Meta Platforms said on Wednesday it had taken steps to remove approximately 63,000 Nigerian Instagram accounts it found were targeting people in financial sextortion scams.
“This included a smaller, coordinated network of approximately 2,500 accounts that we were able to link to a group of approximately 20 individuals,” the company said. “They primarily targeted adult males in the United States and used fake accounts to hide their identities.”
In cases where some of these accounts were attempting to target minors, Meta said it reported them to the National Center for Missing and Exploited Children (NCMEC).
Meta also announced that it had removed 7,200 assets, including 1,300 Nigeria-based Facebook accounts, 200 Facebook pages and 5,700 Facebook groups, that were being used to organize, recruit and train new fraudsters.
“Their activity included offering to sell scripts and guides to use in scamming people, as well as sharing links to photo collections to use in creating fake accounts,” the report said.
Meta attributed the second cluster to a cybercrime group tracked as the Yahoo Boys, which gained attention earlier this year for orchestrating financial sextortion attacks targeting teenagers in Australia, Canada and the United States.
Subsequent reports from Bloomberg exposed sextortion suicides, revealing that scammers are posing as teenage girls on Instagram and Snapchat to lure their targets and convince them to send explicit photos, which they then use to blackmail the victims in exchange for money or risk forwarding the photos to their friends.
In April, the social media giant announced it had come up with new ways to identify accounts that may be engaged in sextortion and was taking steps to prevent these accounts from finding and interacting with teenagers.
“Financially motivated sextortion is a horrific crime with potentially devastating consequences,” Mehta said. “It’s a hostile space where criminals evolve to evade our defenses.”
Meta’s actions come as Interpol announced it had conducted a global law enforcement operation called Jackal III targeting West African organized crime groups such as Black Axe, leading to numerous arrests and the seizure of $3 million worth of illicit assets, including cryptocurrency and luxury goods.
The initiative will run from April 10 to July 3, 2024, and span 21 countries, and is organized with the aim of dismantling transnational organized crime syndicates involved in cyber fraud, human trafficking, drug smuggling and violent crimes within Africa and around the world.
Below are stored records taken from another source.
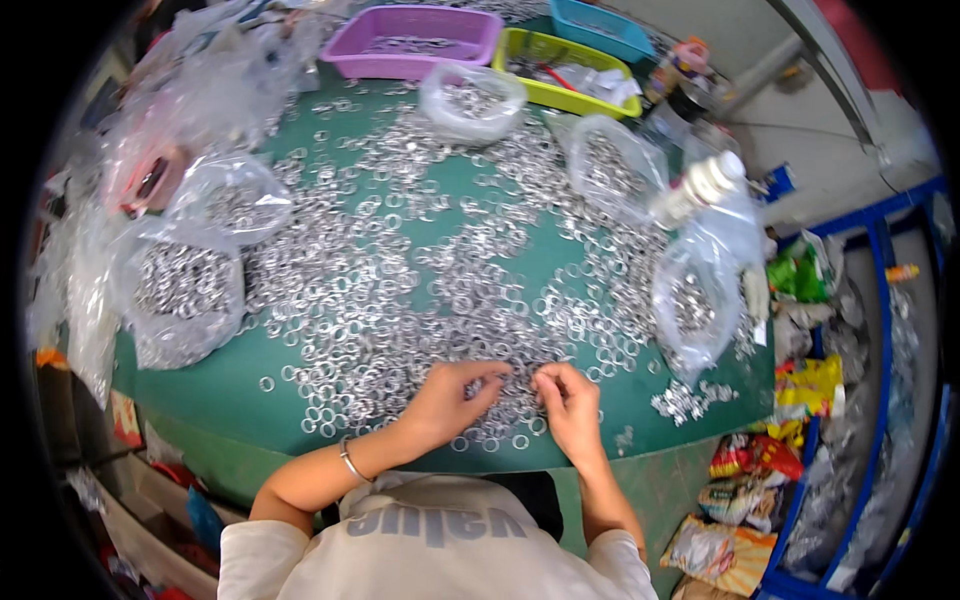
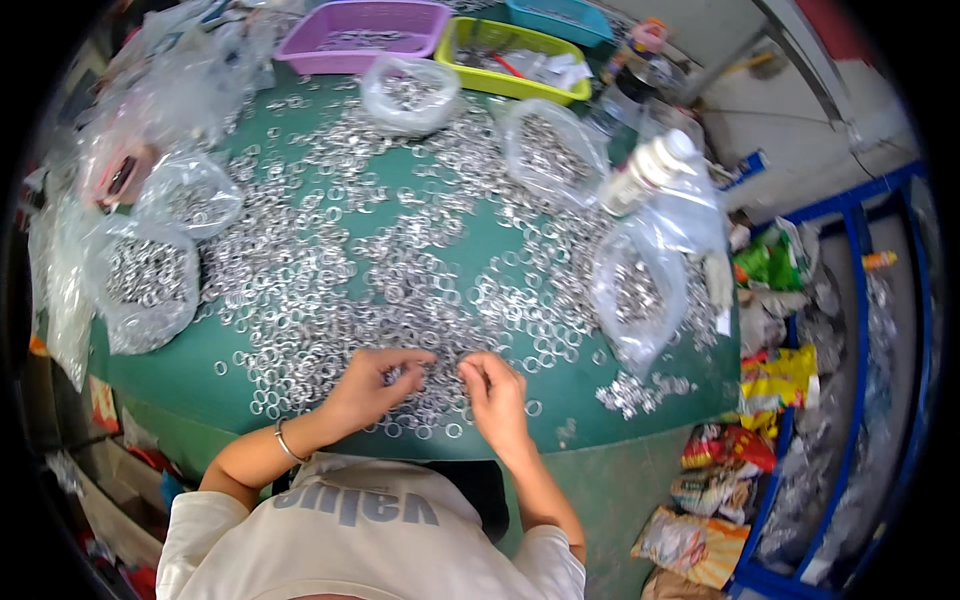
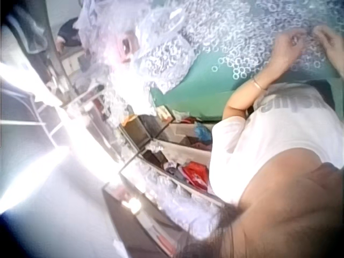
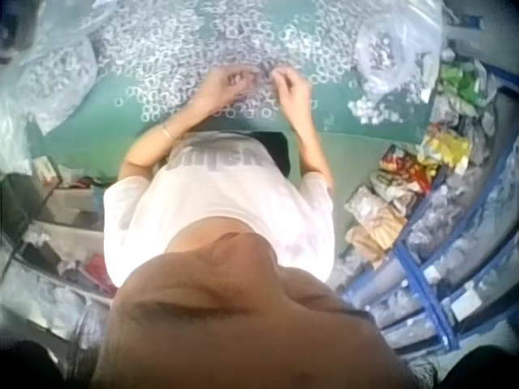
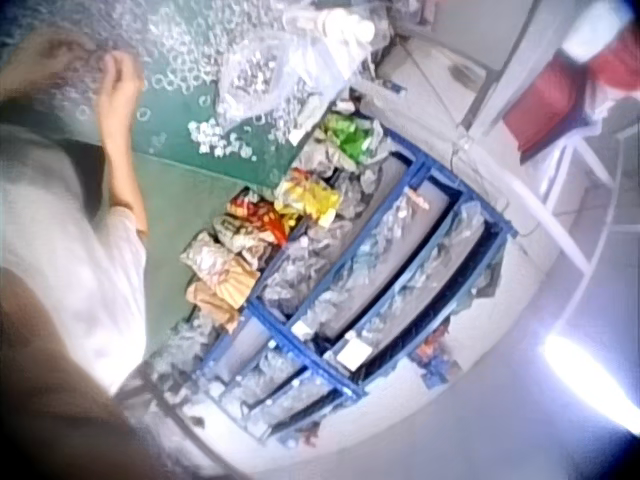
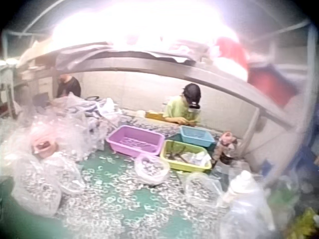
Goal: The person picks up metal rings from a large pile on a green table by hand, gathers them into clusters, and moves them into plastic bags.
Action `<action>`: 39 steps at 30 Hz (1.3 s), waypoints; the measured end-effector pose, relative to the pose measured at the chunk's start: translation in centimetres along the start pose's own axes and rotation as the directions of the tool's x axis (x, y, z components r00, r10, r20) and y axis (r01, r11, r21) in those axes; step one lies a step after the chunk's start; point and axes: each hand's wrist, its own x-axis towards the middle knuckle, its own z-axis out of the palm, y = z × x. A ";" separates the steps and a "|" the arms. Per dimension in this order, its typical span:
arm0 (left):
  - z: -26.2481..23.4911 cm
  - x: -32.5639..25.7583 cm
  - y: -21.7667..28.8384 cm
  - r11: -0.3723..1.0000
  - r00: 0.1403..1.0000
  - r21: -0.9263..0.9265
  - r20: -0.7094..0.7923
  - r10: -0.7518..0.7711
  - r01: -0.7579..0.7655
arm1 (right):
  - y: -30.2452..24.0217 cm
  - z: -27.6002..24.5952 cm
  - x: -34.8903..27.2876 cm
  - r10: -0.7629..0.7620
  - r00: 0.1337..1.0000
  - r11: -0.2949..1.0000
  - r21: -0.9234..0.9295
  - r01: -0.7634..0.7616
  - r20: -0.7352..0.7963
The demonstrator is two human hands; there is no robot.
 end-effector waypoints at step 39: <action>-5.8 -2.3 -3.0 0.892 0.960 -0.421 -0.143 -0.242 0.162 | 0.5 -6.7 -1.0 -0.348 0.909 0.690 -0.719 0.083 -0.228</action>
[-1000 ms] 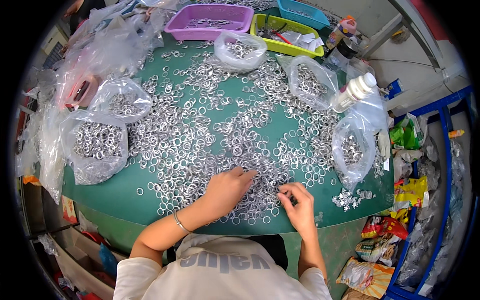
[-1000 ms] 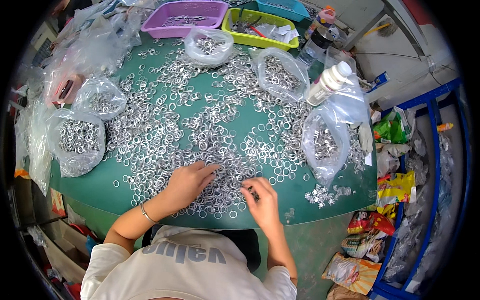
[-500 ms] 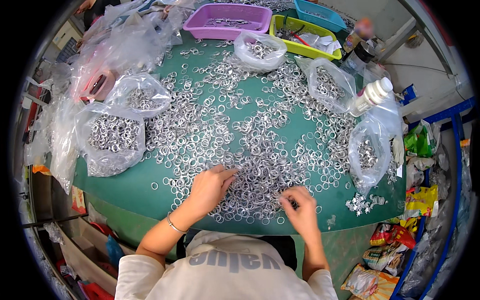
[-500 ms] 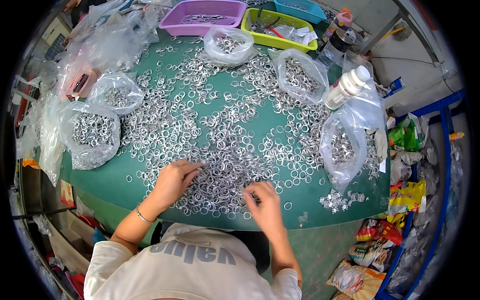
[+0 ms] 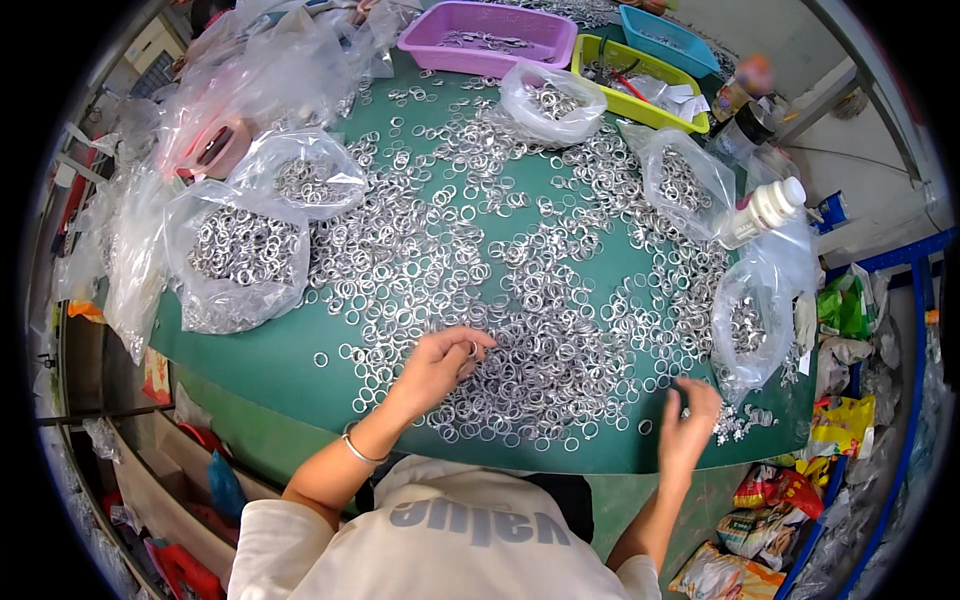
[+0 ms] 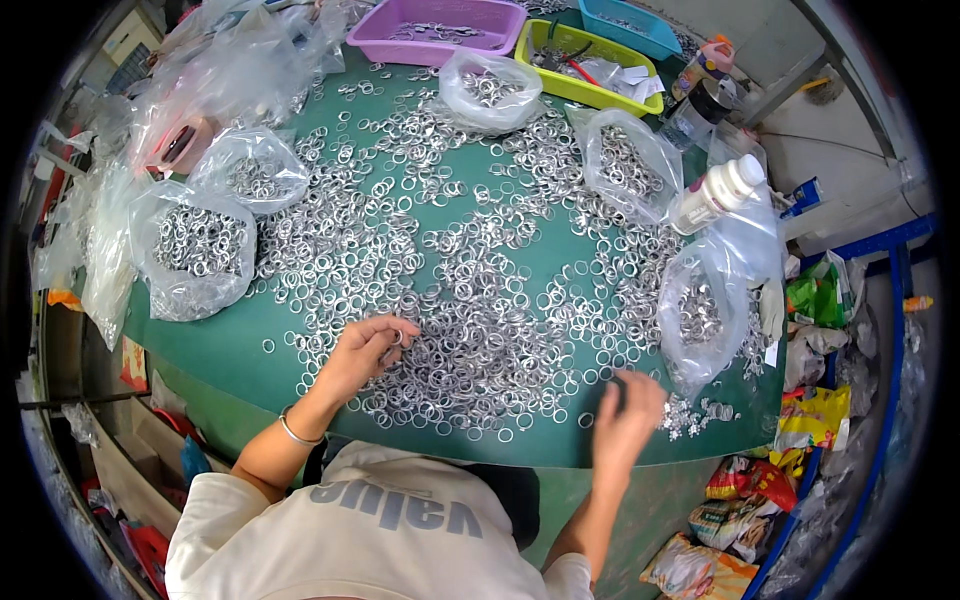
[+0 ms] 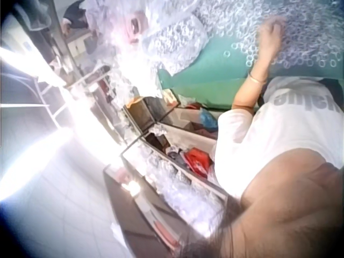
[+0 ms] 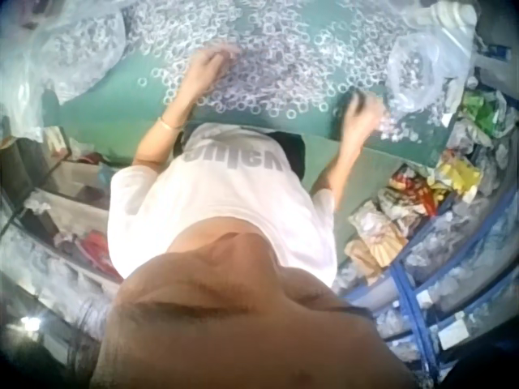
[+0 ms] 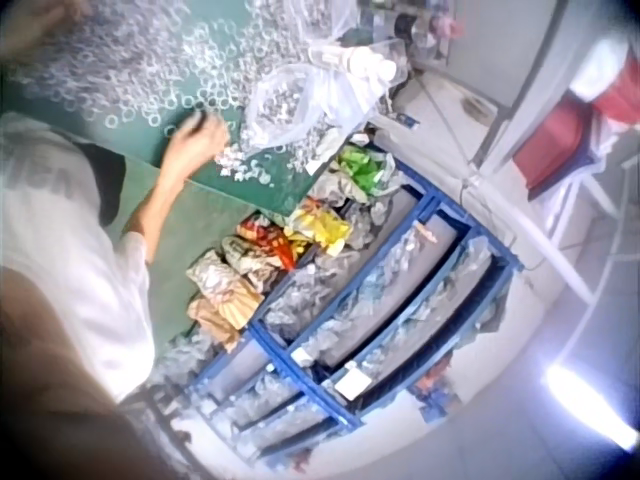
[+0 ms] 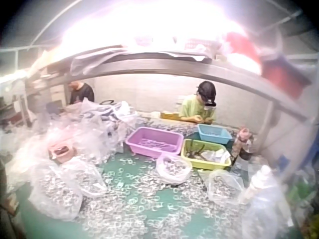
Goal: The person picks up metal rings from a large pile on a green table by hand, gathers them into clusters, and moves them into plastic bags.
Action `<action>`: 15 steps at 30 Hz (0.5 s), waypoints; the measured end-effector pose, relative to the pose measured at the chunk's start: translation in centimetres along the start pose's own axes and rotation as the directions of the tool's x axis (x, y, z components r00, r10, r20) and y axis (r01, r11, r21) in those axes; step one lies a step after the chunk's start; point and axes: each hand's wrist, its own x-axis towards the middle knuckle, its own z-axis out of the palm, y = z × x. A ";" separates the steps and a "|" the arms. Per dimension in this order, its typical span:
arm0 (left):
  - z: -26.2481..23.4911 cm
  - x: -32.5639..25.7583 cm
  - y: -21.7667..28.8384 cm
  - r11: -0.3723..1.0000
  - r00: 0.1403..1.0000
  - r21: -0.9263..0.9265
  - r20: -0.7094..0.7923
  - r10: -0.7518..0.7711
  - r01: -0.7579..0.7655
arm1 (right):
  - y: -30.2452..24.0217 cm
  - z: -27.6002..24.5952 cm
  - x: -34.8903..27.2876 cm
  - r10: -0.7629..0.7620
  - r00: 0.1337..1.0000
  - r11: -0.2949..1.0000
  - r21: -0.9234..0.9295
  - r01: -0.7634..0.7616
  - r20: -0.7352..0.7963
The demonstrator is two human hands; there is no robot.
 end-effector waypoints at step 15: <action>0.4 -1.1 -1.3 0.633 0.918 0.697 0.090 0.387 -0.336 | -6.2 5.2 1.8 -0.377 0.901 0.905 0.292 0.308 0.216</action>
“This annual operation has resulted in almost 300 arrests, more than 400 new suspects being identified and over 720 bank accounts being frozen,” Interpol said in a press statement.
The move follows a wave of other law enforcement actions designed to tackle cybercrime.
- Vyacheslav Igorevich Penchukov (aka Father and Tank), who pleaded guilty earlier this year for his role in the Zeus and IcedID malware operations, was sentenced by a US court to nine years in prison and three years of probation. He was also ordered to pay $73 million in restitution.
- Ukrainian cyber police said they had arrested two men in connection with a financial theft attack that targeted a “major industrial company” in the country, causing losses of $145,000 (6 million hryvnias). If convicted, the men could face up to 12 years in prison.
- Spain’s La Guardia Civil arrested three suspected members of NoName057(16), a pro-Russian hacktivist group that declared a “holy war” against Spain. The arrested individuals allegedly took part in “denial-of-service cyber attacks against public institutions and strategic sectors in Spain and other NATO countries.” The group called the arrests a “witch hunt” by Russophobic authorities.
- The UK National Crime Agency (NCA) announced that it had infiltrated and taken down digitalstress(.)su, a DDoS-for-hire (aka booter) service responsible for “tens of thousands of attacks per week” worldwide. The site’s suspected owner, who goes by Skiop, was also arrested. The takedown was part of an ongoing coordinated effort dubbed Operation PowerOFF, and comes after German police disrupted the Stresser.tech DDoS attack service in April 2024.